→ Your objective: The required output is every line from the one with "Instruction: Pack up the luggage" through the final line of the data below, unchanged.

→ Dataset section:
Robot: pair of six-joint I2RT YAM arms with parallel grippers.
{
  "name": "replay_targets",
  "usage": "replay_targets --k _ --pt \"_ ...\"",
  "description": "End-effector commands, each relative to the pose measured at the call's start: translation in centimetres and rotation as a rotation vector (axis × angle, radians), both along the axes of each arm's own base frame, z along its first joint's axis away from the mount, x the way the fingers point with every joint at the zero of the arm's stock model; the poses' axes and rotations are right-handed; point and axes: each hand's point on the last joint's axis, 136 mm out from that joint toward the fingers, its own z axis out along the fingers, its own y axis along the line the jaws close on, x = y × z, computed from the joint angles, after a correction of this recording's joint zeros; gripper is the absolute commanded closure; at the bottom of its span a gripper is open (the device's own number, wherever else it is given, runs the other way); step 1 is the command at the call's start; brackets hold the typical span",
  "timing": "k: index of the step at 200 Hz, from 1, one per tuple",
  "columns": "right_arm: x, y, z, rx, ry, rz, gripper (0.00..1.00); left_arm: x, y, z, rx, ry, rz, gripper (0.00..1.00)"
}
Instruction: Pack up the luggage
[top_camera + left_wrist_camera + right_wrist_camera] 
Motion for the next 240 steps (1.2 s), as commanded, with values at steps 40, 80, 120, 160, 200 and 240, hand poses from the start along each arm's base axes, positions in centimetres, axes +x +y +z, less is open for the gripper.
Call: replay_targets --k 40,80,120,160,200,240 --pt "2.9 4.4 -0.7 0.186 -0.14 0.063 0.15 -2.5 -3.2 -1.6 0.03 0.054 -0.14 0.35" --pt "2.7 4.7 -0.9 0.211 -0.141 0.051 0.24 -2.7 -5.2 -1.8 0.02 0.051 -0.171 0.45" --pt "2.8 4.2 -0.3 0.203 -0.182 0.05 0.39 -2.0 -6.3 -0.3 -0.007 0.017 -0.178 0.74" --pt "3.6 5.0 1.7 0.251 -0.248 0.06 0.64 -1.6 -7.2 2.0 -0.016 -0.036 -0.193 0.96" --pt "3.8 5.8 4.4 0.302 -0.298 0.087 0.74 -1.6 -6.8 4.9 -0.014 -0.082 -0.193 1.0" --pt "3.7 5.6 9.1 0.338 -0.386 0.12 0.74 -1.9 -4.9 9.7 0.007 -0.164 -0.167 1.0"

→ Answer below:
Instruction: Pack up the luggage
[top_camera + left_wrist_camera + right_wrist_camera] 
Motion for the next 240 steps (1.2 s), as commanded, with values at steps 40, 80, 120, 160, 200 and 240, hand poses from the start along each arm's base axes, positions in centimetres, axes +x +y +z, less is open for the gripper.
Call: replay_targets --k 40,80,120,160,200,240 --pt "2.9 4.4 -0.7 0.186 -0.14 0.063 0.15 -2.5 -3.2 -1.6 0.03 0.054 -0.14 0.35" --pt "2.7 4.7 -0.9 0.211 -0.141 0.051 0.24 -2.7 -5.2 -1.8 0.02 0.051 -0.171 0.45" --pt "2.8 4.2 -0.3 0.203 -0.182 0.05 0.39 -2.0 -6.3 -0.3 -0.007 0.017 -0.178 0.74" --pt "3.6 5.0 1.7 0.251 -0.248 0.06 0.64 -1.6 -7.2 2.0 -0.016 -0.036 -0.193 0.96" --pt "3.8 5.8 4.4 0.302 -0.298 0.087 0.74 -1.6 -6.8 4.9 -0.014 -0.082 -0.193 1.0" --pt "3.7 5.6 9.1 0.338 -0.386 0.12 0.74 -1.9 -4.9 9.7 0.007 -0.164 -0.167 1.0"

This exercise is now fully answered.